In their rage, I saw them lift the large bag of possessions the woman had been carrying out of my pickup and into theirs. I watched as the woman crumpled to the bed of my truck and sobbed. She literally lost the last of everything she owned. The supposed security of a neighboring country was in reality just one more hell of injustice. For an incalculable number of times, she was once again a victim. And with the number of men and their anger, I could do nothing about it.

Compassion. I’m moved even now as I recall the story. And perhaps even more. This time, I am taking her anguish on myself. I feel it. I grieve with her. I bear her sorrow. And I pray.

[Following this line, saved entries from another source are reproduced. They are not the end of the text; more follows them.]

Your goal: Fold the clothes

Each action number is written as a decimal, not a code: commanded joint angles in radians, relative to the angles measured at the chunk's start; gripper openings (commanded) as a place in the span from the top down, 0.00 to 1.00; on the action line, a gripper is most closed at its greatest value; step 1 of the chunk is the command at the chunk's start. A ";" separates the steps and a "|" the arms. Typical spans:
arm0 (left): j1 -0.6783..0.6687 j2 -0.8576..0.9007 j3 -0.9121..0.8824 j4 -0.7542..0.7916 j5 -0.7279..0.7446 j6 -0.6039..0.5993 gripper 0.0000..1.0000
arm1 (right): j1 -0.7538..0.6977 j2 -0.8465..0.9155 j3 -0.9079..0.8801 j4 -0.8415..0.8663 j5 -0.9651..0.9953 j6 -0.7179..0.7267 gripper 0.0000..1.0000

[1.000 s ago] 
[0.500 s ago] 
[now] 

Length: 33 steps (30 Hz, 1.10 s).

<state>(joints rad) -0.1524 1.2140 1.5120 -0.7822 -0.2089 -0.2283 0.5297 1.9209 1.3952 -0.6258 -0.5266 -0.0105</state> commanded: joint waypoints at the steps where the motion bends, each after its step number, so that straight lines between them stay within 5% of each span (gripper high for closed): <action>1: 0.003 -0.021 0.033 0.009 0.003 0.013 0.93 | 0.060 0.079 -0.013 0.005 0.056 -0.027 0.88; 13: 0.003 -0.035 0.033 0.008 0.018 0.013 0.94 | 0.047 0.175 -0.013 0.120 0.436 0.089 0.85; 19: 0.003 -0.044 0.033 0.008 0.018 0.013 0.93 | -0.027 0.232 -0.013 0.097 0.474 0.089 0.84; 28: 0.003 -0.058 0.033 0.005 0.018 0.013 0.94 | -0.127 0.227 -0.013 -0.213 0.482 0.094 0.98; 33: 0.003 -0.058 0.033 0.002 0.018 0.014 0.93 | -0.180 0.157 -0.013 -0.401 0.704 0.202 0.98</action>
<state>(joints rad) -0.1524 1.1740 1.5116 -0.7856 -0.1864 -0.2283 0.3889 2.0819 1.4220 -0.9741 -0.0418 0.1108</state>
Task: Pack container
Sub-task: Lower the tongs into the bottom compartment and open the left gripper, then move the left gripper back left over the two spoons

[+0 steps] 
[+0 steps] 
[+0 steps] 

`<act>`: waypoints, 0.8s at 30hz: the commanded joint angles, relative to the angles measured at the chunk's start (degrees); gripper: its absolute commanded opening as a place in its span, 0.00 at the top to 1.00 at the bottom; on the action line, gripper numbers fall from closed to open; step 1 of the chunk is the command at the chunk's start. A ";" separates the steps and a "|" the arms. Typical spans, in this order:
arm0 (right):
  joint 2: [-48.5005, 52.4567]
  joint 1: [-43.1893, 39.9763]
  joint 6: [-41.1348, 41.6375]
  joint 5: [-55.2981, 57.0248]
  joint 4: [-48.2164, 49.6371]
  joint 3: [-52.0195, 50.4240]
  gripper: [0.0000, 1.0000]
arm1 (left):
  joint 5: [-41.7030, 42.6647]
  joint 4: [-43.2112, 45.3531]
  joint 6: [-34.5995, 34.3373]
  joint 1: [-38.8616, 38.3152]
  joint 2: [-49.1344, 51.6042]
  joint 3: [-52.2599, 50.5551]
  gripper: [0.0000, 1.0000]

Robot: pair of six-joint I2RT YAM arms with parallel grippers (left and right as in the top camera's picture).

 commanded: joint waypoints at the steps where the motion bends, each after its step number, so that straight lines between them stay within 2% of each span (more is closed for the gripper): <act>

“Please, Jesus, there are countless women just like this unnamed broken one still living in Congo today without hope. In fact, they are all over the world. Oh God. I beg you, send workers. I can’t do much more than this. I can’t send money. I can’t even communicate with people like this. I can’t impact their corrupt leaders. But I can do what you’ve asked me to do. I can pray earnestly. And so, I do pray fervently for you to drive workers out to help them and show them the love of Jesus. I pray with the confidence of knowing that this is your will. I pray in the powerful name of Jesus whose compassion motivates mine.”

So there it is. The most powerful motivator for prayer is compassion triggered by the sight of broken people. When I take the weight of that brokenness on myself, I will pray fervently.

Doug Hazen was the director of prayer mobilization at WorldVenture.